I have Vineyard Song! It is really cute and I love it. And the fragrance is very pleasant.

I guess must have I ordered it five or six years ago, I forgot from where, but it was a very very small band and didn't make it over the winter -- so I thought. A teeny- tiny little shoot must have survived, which I nurtured, not knowing what it was anymore, the label having disappeared. This spring I found what I thought was a rose seedling with tiny leaves growing in a pot and that I thought I would keep, just to see what it was. Lo and behold it this spring it had lovely fluffy, rosey-lilac flowers and was sweetly fragrant. I thought it was a mini-rose, perhaps, but didn't remember purchasing one. I would have remembered buying such an unusually fragrant mini rose. I compared it to Sweet Chariot, which I also have, and which is doing fine. Not that.
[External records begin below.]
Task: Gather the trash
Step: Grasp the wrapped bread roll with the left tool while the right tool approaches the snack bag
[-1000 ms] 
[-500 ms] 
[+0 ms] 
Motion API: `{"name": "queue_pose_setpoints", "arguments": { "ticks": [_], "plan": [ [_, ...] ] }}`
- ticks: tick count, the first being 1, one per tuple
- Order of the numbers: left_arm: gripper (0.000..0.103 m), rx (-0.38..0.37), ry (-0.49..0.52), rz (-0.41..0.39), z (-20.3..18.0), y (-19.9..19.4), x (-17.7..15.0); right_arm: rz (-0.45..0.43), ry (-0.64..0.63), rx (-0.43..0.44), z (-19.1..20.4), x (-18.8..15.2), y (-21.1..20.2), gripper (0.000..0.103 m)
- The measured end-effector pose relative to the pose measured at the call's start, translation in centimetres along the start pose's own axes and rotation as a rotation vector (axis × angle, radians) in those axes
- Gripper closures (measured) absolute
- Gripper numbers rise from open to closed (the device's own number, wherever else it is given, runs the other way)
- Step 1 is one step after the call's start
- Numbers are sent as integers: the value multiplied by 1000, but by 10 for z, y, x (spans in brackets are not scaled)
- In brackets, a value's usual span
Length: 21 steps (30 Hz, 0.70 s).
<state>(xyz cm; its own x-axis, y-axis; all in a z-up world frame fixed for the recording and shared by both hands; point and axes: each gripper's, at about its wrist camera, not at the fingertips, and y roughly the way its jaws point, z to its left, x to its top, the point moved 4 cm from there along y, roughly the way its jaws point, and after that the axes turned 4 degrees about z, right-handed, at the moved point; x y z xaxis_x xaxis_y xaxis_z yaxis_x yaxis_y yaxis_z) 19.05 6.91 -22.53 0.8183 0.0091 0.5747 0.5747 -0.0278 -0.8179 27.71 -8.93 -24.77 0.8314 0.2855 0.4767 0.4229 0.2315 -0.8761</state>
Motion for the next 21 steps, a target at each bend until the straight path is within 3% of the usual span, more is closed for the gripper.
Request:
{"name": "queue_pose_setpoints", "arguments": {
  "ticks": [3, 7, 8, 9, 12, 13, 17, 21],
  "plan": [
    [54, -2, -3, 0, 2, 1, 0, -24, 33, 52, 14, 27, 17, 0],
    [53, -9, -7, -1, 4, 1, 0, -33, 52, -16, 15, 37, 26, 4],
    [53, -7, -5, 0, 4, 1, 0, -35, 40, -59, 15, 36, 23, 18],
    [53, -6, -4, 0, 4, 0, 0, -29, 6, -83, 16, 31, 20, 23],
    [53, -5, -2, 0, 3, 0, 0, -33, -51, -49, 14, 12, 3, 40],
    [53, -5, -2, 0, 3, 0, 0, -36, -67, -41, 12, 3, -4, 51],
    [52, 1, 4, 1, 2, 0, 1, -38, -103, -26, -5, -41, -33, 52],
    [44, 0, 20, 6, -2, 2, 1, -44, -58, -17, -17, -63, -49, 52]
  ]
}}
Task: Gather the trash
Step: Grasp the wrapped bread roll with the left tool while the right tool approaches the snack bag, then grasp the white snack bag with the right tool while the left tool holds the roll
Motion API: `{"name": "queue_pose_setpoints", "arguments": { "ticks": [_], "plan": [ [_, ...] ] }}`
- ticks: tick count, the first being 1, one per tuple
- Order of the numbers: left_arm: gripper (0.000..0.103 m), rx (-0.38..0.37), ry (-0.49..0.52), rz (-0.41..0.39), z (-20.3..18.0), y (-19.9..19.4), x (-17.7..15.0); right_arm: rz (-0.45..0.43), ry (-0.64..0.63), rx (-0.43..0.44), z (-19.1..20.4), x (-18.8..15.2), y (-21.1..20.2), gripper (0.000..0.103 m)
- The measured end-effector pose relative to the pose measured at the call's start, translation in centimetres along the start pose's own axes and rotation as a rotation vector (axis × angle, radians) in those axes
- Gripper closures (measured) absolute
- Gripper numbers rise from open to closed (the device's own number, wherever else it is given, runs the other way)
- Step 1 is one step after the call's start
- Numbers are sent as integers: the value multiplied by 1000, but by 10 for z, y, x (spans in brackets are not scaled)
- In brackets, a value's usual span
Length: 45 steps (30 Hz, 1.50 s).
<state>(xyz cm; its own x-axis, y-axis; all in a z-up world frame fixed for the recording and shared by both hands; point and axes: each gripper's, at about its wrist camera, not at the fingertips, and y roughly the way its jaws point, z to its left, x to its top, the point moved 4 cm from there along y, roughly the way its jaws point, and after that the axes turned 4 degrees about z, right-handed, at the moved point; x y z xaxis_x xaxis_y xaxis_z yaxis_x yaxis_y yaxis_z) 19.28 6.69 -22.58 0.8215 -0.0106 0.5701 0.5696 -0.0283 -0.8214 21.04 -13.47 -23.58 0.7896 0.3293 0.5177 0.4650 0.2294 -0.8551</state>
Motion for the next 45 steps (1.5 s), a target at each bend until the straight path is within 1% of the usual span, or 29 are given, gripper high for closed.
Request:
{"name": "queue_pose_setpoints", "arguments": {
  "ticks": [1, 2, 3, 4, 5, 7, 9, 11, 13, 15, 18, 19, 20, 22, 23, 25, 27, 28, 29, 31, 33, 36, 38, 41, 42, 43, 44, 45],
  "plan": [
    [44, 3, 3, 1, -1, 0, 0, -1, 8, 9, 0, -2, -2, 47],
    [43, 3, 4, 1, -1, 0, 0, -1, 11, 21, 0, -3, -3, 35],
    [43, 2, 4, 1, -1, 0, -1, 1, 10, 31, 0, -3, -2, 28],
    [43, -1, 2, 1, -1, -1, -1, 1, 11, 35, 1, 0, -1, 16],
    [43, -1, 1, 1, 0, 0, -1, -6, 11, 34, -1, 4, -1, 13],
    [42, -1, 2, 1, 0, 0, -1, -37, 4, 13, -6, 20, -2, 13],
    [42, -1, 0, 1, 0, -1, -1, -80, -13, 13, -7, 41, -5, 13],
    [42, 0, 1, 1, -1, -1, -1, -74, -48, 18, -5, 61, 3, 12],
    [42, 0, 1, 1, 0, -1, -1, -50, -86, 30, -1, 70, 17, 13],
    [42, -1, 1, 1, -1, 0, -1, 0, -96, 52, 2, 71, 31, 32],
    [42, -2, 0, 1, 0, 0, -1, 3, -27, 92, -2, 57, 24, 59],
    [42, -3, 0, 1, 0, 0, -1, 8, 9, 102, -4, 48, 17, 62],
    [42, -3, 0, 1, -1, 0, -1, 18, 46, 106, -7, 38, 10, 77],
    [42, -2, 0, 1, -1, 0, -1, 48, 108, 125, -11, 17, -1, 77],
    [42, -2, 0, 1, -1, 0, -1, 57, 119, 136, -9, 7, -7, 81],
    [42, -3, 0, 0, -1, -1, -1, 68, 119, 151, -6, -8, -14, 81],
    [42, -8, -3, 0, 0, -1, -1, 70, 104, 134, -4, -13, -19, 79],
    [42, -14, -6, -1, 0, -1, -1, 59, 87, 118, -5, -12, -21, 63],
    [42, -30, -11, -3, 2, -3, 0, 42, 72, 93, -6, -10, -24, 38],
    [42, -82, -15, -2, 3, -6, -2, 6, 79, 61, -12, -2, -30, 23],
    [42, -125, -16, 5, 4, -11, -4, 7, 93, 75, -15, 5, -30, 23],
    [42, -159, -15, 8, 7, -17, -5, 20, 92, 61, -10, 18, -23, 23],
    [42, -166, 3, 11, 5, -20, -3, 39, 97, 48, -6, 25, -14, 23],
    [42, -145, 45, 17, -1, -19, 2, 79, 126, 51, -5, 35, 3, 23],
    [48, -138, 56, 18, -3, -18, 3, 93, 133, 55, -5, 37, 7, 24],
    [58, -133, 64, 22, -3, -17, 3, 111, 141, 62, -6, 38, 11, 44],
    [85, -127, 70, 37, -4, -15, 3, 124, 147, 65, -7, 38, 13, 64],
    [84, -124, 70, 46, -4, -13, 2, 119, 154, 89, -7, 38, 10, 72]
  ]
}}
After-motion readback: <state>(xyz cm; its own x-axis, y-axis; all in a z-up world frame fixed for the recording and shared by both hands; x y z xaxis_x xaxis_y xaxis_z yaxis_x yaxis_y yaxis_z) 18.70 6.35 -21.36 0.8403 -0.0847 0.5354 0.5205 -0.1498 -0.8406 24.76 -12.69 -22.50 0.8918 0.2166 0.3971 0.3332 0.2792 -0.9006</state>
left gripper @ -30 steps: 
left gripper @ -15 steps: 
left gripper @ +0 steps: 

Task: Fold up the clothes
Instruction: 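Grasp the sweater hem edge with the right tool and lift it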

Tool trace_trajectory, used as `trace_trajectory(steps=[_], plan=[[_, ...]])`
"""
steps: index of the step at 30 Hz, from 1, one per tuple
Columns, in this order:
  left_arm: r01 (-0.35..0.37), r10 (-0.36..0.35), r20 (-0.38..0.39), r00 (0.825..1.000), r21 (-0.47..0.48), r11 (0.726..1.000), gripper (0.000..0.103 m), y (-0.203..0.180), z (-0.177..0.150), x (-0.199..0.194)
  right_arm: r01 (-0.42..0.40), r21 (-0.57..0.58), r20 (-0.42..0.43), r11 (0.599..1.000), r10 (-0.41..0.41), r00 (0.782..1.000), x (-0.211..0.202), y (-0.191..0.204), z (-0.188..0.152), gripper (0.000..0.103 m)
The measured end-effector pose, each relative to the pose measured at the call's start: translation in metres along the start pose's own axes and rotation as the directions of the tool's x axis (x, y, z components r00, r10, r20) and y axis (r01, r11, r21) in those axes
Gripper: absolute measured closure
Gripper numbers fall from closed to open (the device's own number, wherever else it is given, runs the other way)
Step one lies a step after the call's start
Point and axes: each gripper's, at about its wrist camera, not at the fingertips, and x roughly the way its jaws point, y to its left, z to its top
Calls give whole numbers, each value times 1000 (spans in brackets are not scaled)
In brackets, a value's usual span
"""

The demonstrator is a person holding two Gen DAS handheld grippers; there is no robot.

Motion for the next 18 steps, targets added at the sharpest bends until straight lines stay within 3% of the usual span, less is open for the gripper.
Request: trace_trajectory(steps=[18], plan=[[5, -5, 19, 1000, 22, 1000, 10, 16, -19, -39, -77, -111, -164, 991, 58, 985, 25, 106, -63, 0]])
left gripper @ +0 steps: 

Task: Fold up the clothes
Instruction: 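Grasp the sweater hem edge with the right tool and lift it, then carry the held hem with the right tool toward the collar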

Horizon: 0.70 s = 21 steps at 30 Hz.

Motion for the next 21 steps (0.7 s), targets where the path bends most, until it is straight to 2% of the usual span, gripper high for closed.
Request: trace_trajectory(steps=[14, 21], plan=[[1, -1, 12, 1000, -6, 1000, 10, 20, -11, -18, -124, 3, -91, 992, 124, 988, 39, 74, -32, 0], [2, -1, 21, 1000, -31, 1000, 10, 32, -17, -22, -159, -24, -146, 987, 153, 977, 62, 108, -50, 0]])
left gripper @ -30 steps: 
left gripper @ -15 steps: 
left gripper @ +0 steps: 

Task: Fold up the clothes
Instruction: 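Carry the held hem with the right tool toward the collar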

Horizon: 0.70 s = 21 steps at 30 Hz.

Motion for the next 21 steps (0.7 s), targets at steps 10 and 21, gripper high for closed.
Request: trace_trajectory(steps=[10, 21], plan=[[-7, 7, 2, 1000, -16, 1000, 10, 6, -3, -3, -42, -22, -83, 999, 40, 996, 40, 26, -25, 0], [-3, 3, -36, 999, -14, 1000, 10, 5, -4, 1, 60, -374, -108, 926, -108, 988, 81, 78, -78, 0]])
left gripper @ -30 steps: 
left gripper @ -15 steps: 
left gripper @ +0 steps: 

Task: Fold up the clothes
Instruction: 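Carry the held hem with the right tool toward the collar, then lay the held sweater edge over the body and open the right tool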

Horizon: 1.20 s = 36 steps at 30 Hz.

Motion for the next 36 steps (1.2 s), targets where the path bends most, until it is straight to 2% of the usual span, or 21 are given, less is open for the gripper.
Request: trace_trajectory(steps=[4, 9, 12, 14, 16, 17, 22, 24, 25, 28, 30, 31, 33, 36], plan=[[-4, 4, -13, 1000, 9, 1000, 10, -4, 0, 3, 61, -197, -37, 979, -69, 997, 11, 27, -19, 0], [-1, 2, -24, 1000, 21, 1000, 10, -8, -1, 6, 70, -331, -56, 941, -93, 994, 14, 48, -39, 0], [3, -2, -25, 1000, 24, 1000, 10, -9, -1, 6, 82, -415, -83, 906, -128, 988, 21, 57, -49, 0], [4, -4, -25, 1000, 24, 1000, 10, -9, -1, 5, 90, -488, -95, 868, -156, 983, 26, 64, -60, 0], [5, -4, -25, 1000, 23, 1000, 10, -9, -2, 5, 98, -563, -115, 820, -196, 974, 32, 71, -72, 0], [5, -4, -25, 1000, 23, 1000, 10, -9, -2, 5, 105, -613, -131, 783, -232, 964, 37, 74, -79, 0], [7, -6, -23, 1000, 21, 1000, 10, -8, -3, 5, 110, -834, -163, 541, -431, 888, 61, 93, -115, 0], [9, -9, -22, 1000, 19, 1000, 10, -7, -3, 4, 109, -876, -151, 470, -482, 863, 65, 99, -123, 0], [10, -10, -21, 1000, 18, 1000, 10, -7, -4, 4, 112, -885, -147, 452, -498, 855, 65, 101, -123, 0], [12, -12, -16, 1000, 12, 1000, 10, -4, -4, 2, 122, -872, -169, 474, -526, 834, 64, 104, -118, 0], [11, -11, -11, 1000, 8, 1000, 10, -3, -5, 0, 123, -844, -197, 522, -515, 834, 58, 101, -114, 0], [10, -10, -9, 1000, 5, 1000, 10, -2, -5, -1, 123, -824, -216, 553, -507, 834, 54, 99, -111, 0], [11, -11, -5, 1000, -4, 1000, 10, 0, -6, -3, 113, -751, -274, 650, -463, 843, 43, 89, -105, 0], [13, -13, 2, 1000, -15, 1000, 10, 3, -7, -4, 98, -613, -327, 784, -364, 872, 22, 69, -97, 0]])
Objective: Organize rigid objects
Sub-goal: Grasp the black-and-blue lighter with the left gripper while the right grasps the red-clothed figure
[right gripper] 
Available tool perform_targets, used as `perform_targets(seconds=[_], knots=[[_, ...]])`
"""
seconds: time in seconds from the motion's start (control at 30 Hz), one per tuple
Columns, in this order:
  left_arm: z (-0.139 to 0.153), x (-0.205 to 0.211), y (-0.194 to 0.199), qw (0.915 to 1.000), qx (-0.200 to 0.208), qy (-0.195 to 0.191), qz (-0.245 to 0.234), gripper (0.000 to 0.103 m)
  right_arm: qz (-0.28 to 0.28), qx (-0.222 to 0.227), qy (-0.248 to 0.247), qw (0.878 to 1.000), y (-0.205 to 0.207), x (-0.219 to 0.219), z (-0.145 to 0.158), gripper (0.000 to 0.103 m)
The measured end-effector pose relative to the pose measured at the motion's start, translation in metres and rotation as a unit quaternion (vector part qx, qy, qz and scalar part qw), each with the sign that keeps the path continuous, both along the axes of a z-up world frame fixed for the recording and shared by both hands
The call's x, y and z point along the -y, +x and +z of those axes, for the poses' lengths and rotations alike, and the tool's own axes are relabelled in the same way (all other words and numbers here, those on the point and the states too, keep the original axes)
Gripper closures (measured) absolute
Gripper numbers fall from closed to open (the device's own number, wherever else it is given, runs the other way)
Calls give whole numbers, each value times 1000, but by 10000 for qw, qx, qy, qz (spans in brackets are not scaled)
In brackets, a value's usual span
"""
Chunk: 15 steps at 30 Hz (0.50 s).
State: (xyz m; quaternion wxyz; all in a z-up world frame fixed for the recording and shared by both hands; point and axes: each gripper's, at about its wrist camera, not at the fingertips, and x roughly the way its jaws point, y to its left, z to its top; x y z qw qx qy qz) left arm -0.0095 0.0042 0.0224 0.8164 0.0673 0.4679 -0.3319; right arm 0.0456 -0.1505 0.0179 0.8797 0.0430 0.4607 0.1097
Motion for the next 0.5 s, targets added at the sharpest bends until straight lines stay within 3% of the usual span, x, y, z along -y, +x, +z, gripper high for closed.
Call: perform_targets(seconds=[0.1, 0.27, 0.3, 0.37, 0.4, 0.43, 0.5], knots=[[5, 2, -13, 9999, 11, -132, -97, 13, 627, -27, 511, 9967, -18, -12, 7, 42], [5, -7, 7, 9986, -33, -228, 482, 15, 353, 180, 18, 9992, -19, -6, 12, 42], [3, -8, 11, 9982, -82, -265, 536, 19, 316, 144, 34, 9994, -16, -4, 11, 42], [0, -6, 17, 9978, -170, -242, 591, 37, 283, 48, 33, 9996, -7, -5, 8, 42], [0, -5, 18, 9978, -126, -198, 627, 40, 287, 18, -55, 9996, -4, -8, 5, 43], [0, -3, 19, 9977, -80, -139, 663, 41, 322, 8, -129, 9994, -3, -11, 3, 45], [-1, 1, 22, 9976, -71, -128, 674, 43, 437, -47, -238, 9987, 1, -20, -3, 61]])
When I investigated, thinking to transplant it from its pot to a permanent position, I found a woody twig under the soil from which it was growing and realized it had never been a seedling, and it was a ringer in all respects (except for its tininess) for Vineyard song. I can't really remember ordering it, but I have nurtured along several other twigs in pots that got injured over the winter in years gone by and lost their labels, subsequently. I thought were done for for sure: they are Autumn damask and The Nun -- they are also both now blooming still in their pots (abeit as rather small spindly plants). Strangely, this tough winter, which has been so hard on the hydrangeas, has not affected them. I guess they were all saved by the snow cover that lingered in the spot by the north-facing wall where they all winter over. No photo, alas.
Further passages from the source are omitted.